Yes I took the day off to watch the inaugural ceremonies, so taking a break to do this while the parade is going on. Hey, even when I have all day this strip isnt exactly Job One. Was hoping Trump would say this strip has to move along faster in his speech but no dice. Took 3 days to get it out of Molly that yes she’s his girlfriend, and yes they were raving all weekend. Still looks like a bit of a fake friendship but I’m holding out hope that its all good and we can move on to why he cant play well all the time. Love the freak hand in P3!
Gosh, but Mike and Ken make quite the couple in panel one.

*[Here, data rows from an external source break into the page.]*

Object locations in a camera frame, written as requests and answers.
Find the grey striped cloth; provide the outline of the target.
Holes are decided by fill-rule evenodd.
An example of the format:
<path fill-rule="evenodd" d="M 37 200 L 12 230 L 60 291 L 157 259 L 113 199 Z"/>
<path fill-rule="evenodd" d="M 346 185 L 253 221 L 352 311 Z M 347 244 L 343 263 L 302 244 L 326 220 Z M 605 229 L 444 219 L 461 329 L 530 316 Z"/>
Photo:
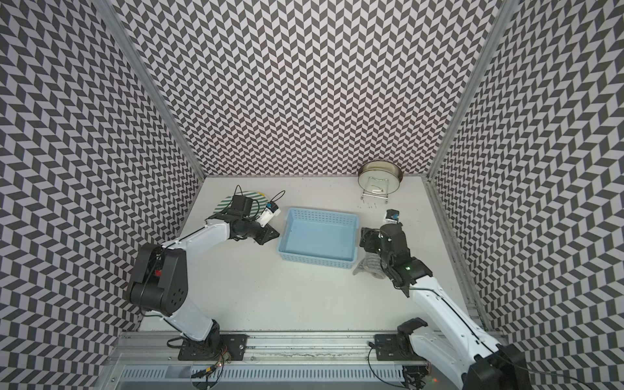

Meanwhile, as predicted by nearly everyone paying attention,* Molly, at least in this one particular instance, refers to Holly Dobbs‘ illegitimate daughter, Molly O’Herlihy.
Hey, how long of a pause do you think AaAa’s ellipse is supposed to indicate? I think seeing Gil put the same move on AaAa’s girlfriend that he just used to emasculate the Tilden coach would make me pause for a bit too.
* No slight to whoever called it first, I’m just too lazy to look it up.
Putting quadruple-A in for a Pantheon of Hair nomination now that it’s clearly the case that its posture is proportional to his perceived performance.
I tried, and failed, to line up all of the high fives with the arms in panel three. Nevermind that, however, because what is the deal with AAAA’s left arm? I think this is the first time I’ve used the ‘big arms’ tag but there it is.
Aaron Aagard went to Kill The Noise where he hooked up with Molly (whatever that means) and grooved away Saturday night, producing this eye popping panel of freaky kids all enraptured with Kill The Noise. What is to the extreme left of the panel in the foreground? A face? Some other body part attached to a strand of hair? Señor Wences?
And then on Monday…we’re right back where we were last week! Mike and Ken are still building their case, dithering away about what to do. Wait, was that Gil? Was he coaching? Do you think he might get a clue about Aaron’s deficits in attention and energy? It’s still January, so we should probably wash, rinse, repeat a few more time before we expect significant action from Gil.
We now return you to Mike Granger and Ken Brown, Boy Detectives. Mike and Ken are working a case to determine if Aaron Aagard is rolling on molly on the regs or just plain flakey. The first snag they hit is that Ken Brown’s fingers might be too freakishly big to efficiently google molly. His iPhone looks like a pack of gum in those mitts! Then, our investigators must grapple with how to proceed with their information. Who needs to know about Aagard’s fondness for disco biscuits*? Stay tuned for more Mike Granger and Ken Brown, Boy Detectives.
I’m enjoying the foreground tray of Bucket chow. Nice touch, Whigham.
*slang term for molly found by googling it
Because that would suggest in-game coaching and that ain’t Gil’s bag…
Panel one: Good thing there isn’t a coach or anybody in that other seat next to AAAA. Nope, just put the low energy guy next the shaggy haired teen doing his best impression of the personification of ennui.
Panel two: I admit that I had to check whether Julius Funchess is a Key and Peele reference. The character design certainly is suggestive of Keegan-Michael Key.
Panel three: I also admit that I don’t have a joke for this one. Enjoy your day in the sun, Mike Granger!
There’s no doubt Aaron’s gonna hit the laptop. He can’t type with those freaky fingers.
Panel 2 is Aaron Aagard when he’s not ready to rumble. He totally got schooled by that other guy. Presumably.
Check out Marjie, pencil at the ready. Maybe Gil is thinking about going nom nom nom on that pencil.
December 13, 2016
Is Gil being sarcastic in panel one because he looks pretty torqued there?
Are panels two and three crying out for me to make a joke about how much alcohol Gil can consume in his two jumbo ‘coffees’ before seven a.m.?
Wait a second, what the hell is Kaz wearing and why is he sitting like that?